How to complete this task - Repeat every entry exactly. Do not include the pictures.

Stored entries -
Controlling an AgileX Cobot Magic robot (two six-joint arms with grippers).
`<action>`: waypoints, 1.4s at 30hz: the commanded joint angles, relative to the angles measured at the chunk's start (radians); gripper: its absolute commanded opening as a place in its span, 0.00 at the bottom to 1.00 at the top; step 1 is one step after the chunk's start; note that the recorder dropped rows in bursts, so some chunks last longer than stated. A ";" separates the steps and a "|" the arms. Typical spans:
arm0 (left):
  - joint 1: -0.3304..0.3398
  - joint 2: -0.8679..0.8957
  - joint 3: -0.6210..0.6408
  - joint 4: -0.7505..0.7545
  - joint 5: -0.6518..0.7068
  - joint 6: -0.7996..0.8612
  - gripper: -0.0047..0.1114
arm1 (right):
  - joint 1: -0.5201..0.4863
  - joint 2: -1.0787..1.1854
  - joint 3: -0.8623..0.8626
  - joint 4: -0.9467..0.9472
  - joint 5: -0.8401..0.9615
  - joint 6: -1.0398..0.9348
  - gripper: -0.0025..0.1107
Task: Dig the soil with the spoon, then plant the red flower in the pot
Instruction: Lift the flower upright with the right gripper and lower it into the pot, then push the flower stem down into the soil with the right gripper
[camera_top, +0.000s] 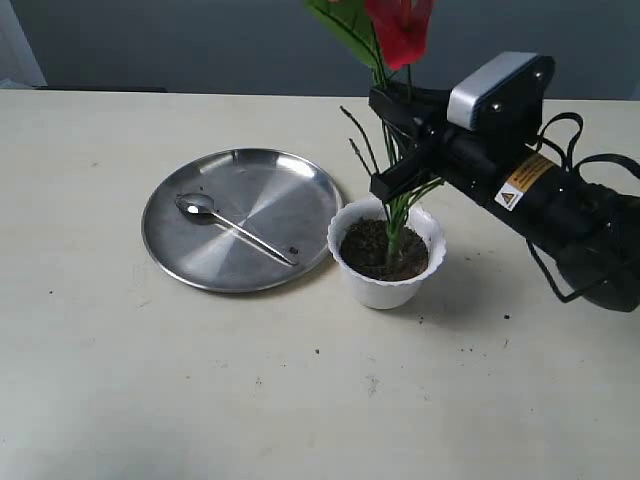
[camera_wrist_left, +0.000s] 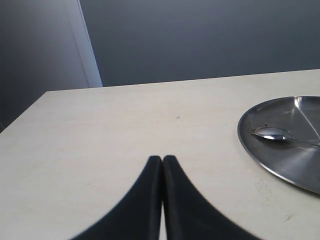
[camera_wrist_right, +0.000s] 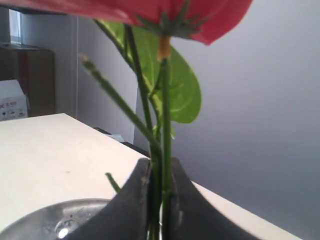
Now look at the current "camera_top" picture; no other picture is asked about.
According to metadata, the black second-arm gripper body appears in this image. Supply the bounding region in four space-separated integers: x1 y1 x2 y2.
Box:
422 117 615 250

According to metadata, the red artificial flower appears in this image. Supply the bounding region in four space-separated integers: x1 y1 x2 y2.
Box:
304 0 444 270

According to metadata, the steel spoon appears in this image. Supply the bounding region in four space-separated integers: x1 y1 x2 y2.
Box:
175 193 298 267

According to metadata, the dark soil in pot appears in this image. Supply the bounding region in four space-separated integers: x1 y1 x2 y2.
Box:
339 218 429 282

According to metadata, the white scalloped flower pot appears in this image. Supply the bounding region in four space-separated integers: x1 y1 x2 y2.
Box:
327 196 447 310

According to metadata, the round steel plate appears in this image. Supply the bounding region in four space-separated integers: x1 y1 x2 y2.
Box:
141 148 344 294

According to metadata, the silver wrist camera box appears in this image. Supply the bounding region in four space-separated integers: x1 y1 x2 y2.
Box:
446 51 556 145

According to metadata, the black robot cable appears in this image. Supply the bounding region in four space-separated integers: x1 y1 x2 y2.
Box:
524 112 640 305

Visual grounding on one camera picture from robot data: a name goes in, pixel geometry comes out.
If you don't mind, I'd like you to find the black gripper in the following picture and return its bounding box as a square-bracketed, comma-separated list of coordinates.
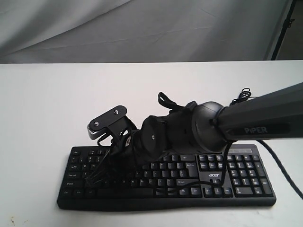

Exercise result -
Controlling an AgileX Cobot Magic robot (two six-joint arms with grippers).
`<action>`: waypoints, 1.4s at 30hz: the commanded joint angles, relative to the angles measured at the chunk's start (radians); gripper: its absolute commanded opening as a place in its span, 0.00 at the bottom to 1.00 at the top; step 1 is one step after the chunk's start; note that the recorder dropped rows in bursts, so some chunks last longer than stated. A ";" separates the steps and a "|" the arms. Typical spans:
arm0 (left):
  - joint 1: -0.3304..0.3398
  - joint 2: -0.8679..0.8957
  - joint 3: -0.6210..0.6408
  - joint 4: -0.7505..0.7545
  - joint 5: -0.6518..0.7068
  - joint 6: -0.7996..0.8612
  - gripper: -0.0047..0.1114
arm1 (right):
  - joint 1: -0.5201..0.4863
  - joint 2: -1.0787..1.1854
  - joint 3: -0.8623..0.8626
  - joint 4: -0.9467..0.9472
  - joint 5: -0.8401..0.9615
  - joint 6: -1.0398..0.9348
  - gripper: -0.0025..0.1107
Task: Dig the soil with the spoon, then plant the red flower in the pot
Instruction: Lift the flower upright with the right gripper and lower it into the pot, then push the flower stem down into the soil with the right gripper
[camera_top, +0.000s] 
[camera_wrist_left, +0.000s] 
[camera_wrist_right, +0.000s] 
Now look at the current "camera_top" picture; no other picture is asked about.
According to metadata, the black second-arm gripper body appears in this image. Supply the bounding region in four space-separated integers: x1 y1 x2 y2.
Box:
422 117 615 250

According to metadata, the red artificial flower appears in this image. Supply the bounding region in four space-separated integers: x1 y1 x2 y2.
Box:
304 0 444 270

According to metadata, the steel spoon appears in this image. Supply the bounding region in four space-separated integers: x1 y1 x2 y2.
Box:
175 193 298 267

According to metadata, the dark soil in pot appears in this image. Supply the bounding region in four space-separated integers: x1 y1 x2 y2.
Box:
339 218 429 282

According to metadata, the white scalloped flower pot appears in this image. Supply the bounding region in four space-separated integers: x1 y1 x2 y2.
Box:
327 196 447 310

According to metadata, the round steel plate appears in this image. Supply the bounding region in four space-separated integers: x1 y1 x2 y2.
Box:
141 148 344 294

According to metadata, the silver wrist camera box appears in this image. Supply the bounding region in four space-separated integers: x1 y1 x2 y2.
Box:
446 51 556 145

According to metadata, the black robot cable appears in this image. Supply the bounding region in four space-separated integers: x1 y1 x2 y2.
Box:
524 112 640 305

Visual grounding on one camera picture from robot data: a name goes in, pixel geometry comes out.
If you don't mind, I'd like you to find the black gripper in the following picture and return its bounding box as a square-bracketed, comma-separated list of coordinates.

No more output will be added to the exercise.